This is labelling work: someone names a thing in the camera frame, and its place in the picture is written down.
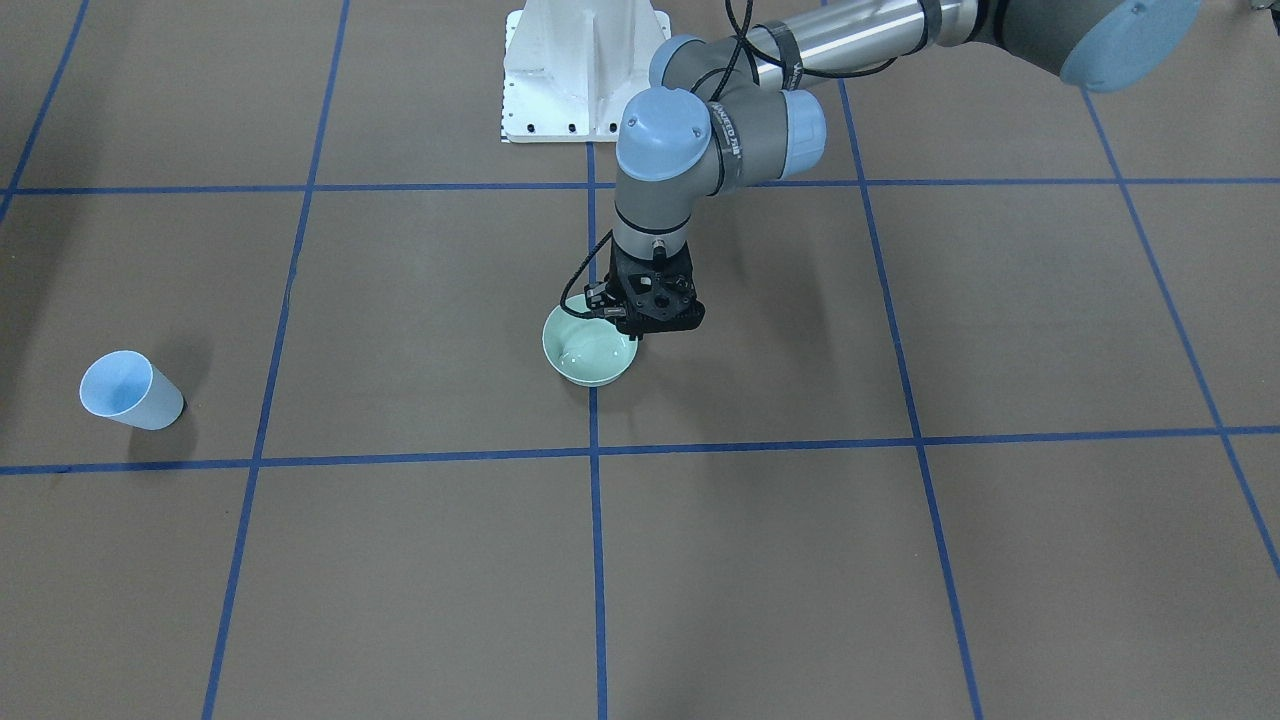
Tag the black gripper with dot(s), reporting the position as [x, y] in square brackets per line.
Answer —
[619, 283]

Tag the mint green bowl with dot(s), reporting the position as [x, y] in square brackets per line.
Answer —
[586, 352]

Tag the light blue plastic cup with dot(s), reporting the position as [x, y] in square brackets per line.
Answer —
[125, 386]

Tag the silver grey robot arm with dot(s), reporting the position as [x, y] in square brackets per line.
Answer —
[720, 116]

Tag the white central mounting pedestal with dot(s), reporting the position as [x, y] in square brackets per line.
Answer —
[570, 67]
###
• [Exercise]:
Please report every line of the records above that contains the word "square".

• [Exercise response]:
Tag the black gripper with dot(s), reporting the position as [x, y] in square brackets per line.
Tag the mint green bowl with dot(s), reporting the position as [x, y] in square brackets per line.
Tag the light blue plastic cup with dot(s), reporting the position as [x, y] in square brackets per line.
Tag the silver grey robot arm with dot(s), reporting the position as [x, y] in square brackets per line.
Tag the white central mounting pedestal with dot(s), reporting the position as [x, y] in square brackets per line.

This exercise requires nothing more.